通夜振舞いとは違い精進落としに出席する人と人数はわかっているので、僧侶が最上座で喪主が最下座など席順が決められます。食事は豪華な膳が多く、祝いを連想する鯛や伊勢海老は避けられます。
精進落としの進行例は
01.精進落し開始の挨拶
02.献杯
03.食事開始
(遺族はお礼の言葉を掛けながら酌などをして僧侶や参列者を回ります。)
04.精進落し終了の挨拶
05.散会
こんな感じです。
13.後飾り
葬儀場あるいは火葬場から帰宅した遺骨は白木位牌やその他の仏具と共に、四十九日まで二または三段の簡易的な祭壇に置かれます。
仏式三段の例としては
上段:遺影(左側)と遺骨(右側)
中断:中央に白木位牌
下段:数種類の仏具一式
これらは家族葬プランに含まれていることが多いので、祭壇も仏具も葬儀社が用意してくれます。最近は段ボールでできた祭壇に白い布を被せるようになっているので不要になったら自分で捨てることもできます。
家族葬の流れまとめ
家族葬の流れを簡素に淡々と書いていくつもりでしたが、管理人がイヤな葬儀社に出くわした経験から、悪い葬儀社に引っかからないようにという意味合いの記事に文字を多く捌いてしまいました、すみません。

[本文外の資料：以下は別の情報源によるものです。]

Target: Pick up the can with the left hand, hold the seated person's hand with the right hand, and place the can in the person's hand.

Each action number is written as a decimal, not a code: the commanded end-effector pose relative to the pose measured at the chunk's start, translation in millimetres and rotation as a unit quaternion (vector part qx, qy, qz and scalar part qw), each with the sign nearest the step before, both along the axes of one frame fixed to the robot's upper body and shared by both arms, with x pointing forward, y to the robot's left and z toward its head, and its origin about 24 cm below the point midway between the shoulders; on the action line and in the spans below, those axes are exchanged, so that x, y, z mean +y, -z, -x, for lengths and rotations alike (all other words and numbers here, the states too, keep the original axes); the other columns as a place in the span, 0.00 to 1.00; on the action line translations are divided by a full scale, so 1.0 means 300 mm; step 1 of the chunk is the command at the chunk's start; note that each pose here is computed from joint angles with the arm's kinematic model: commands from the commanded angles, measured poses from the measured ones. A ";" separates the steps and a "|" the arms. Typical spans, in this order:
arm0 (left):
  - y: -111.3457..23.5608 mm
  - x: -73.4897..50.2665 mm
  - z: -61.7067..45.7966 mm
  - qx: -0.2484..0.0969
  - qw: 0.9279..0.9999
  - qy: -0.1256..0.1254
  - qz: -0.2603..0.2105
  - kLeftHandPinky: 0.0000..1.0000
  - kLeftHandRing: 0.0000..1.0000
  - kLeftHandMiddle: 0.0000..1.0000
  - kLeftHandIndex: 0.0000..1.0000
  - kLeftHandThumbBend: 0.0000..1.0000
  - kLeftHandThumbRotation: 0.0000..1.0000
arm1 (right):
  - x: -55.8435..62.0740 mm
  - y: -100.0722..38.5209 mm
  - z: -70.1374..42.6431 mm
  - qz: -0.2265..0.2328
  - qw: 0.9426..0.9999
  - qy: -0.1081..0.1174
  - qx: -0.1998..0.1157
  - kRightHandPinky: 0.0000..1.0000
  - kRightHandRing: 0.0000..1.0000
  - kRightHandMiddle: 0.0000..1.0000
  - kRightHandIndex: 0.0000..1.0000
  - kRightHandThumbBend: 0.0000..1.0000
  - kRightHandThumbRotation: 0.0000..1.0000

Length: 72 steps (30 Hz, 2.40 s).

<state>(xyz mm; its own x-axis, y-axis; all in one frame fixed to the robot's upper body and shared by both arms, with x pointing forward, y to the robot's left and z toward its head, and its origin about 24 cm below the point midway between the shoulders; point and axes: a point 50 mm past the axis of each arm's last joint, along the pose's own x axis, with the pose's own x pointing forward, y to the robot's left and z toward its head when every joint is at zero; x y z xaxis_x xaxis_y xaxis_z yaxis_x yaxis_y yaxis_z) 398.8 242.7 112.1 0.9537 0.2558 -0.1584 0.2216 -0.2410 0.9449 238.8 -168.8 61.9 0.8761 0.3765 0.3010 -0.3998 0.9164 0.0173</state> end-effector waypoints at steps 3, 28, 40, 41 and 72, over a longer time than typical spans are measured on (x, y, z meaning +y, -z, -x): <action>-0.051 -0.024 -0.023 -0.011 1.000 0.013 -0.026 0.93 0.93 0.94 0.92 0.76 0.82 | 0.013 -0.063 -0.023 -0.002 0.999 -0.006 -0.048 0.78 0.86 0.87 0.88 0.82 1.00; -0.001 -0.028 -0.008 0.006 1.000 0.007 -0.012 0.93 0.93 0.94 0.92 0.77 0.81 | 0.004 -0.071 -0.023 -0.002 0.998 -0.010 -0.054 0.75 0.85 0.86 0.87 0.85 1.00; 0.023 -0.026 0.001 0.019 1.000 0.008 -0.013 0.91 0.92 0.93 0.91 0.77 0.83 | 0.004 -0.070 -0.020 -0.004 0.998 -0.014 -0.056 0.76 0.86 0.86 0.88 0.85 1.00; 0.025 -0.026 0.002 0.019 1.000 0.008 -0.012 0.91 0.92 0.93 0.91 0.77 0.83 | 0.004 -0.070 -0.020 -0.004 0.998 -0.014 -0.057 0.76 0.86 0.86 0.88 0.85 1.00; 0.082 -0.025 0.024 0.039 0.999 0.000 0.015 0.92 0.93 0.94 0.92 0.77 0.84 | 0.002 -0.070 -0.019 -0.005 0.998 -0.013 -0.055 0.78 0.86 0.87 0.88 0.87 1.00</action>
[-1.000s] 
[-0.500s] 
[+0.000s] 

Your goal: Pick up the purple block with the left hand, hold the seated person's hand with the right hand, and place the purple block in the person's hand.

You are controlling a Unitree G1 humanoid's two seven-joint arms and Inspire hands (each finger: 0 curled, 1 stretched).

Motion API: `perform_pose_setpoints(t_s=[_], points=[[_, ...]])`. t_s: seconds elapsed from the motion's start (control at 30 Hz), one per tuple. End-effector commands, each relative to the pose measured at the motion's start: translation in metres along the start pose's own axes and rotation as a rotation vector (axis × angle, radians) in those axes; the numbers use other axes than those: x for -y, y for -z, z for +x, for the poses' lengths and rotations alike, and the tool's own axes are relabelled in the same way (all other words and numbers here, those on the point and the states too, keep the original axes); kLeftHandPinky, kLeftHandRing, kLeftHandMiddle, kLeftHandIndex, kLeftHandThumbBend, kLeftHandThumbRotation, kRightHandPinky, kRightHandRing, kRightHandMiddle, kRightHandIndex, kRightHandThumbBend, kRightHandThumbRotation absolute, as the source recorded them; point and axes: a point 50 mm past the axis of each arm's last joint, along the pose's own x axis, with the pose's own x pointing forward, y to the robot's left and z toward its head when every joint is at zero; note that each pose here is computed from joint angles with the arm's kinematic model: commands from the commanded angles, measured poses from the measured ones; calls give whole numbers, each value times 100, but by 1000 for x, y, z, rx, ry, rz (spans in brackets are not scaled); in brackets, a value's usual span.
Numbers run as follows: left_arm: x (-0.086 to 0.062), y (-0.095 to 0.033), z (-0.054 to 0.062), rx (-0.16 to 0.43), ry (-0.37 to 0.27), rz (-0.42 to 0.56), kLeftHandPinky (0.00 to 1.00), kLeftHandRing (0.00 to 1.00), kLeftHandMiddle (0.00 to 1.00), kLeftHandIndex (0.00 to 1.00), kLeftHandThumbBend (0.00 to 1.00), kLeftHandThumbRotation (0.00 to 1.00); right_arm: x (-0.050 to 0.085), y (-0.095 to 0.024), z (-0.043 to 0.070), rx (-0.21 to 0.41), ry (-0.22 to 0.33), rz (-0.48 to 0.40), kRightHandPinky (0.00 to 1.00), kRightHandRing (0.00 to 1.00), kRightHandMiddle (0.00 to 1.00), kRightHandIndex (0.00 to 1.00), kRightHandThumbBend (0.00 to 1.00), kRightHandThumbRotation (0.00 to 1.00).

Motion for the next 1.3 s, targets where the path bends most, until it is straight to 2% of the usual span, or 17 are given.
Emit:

参列者を極近い身内に絞ることができるので、一般的な葬儀のように多数の「お客様」に気を遣うことなく、気兼ねなく執り行える現代的な葬儀ということもあって、式の流れ自体は基本的に自由です。
宗教形式に則った場合でも菩提寺の許可があれば通夜を割愛できる、無宗教形式にすれば葬儀の流れも内容も自由など、通常の葬儀の流れにこだわらなくても良い部分があります。
ですが、現代的な家族葬と言えど、あまりにも自由な流れにしてしまうと参列者を戸惑わせてしまうだけの葬儀になりかねません。かなり自由な流れにしたい場合は葬儀社や遺族親族ともよく相談すべきです。
ここに書いた家族葬の流れはあくまで基本的なもので、宗教宗派や地域などによって大きく違うかもしれませんので、わからないことがあれば葬儀社に聞いてみましょう。
家族葬の大まかな把握ができれば葬儀当日に迷うことも少なくなるでと思います。故人・遺族や参列者の為に良き葬儀を。